The reply should hold only the lines below from the one with "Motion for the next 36" to the end, each copied exactly.

________________

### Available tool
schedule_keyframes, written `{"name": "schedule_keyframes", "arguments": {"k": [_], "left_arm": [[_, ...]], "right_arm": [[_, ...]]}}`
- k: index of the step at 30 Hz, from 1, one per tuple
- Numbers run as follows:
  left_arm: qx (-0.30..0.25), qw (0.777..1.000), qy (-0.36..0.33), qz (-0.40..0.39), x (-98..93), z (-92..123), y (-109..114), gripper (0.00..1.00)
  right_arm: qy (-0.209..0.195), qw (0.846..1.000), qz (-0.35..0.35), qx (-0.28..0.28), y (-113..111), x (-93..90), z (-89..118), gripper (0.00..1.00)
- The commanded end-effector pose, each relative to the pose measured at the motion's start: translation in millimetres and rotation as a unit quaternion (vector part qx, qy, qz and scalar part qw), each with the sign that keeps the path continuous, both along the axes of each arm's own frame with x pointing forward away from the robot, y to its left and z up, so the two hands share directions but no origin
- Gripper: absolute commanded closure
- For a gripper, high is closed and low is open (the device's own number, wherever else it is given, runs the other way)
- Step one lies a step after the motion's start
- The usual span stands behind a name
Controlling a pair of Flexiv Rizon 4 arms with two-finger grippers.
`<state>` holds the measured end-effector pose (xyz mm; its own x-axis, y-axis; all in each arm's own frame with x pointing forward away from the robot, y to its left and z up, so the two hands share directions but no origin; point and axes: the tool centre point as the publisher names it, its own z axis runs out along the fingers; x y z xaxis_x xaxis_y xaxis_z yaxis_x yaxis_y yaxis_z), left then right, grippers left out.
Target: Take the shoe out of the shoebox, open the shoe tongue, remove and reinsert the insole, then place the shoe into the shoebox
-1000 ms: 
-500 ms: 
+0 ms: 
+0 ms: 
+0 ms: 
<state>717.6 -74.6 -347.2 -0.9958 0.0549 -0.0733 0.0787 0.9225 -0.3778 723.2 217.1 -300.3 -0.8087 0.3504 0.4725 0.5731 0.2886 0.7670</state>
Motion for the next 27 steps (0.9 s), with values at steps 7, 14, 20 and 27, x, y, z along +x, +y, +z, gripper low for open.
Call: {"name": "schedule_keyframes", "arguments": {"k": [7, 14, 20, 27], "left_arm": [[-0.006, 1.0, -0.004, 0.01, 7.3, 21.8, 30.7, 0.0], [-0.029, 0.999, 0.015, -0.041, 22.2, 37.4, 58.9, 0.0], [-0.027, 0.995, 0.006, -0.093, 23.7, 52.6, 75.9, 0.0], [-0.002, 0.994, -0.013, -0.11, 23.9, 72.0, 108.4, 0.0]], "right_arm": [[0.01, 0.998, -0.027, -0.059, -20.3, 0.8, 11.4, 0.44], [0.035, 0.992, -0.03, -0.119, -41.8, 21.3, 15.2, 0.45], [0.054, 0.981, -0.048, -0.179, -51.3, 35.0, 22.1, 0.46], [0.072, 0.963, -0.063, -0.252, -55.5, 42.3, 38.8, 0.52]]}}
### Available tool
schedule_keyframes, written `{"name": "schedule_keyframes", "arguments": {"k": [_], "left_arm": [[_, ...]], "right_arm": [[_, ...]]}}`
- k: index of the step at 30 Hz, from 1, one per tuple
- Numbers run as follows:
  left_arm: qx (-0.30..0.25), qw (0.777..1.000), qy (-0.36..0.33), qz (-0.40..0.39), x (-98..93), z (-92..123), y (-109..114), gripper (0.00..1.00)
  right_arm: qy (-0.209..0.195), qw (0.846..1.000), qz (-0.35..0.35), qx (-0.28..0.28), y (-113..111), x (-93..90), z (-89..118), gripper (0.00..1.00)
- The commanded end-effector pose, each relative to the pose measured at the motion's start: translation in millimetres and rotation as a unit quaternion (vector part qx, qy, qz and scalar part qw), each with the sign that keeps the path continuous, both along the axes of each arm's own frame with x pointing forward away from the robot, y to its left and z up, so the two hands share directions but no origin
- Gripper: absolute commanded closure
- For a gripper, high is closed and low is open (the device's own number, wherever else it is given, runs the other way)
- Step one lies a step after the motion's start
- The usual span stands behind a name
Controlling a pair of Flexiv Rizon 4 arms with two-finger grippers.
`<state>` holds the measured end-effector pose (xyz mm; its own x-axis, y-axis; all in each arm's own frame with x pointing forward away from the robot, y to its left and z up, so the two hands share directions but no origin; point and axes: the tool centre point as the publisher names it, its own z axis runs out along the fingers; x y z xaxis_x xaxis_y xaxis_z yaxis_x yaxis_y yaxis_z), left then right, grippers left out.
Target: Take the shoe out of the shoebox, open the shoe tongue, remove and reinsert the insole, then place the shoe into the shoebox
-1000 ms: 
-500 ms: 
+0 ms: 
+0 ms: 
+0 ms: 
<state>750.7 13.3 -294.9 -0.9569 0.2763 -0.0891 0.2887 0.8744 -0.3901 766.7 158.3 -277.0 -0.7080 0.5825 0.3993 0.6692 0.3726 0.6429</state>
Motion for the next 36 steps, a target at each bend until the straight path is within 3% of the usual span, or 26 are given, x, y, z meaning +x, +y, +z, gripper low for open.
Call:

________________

RESULT OF THE TASK:
Motion for the next 36 steps, a target at each bend until the straight path is within 3% of the usual span, or 26 are given, x, y, z meaning +x, +y, +z, gripper low for open.
Call:

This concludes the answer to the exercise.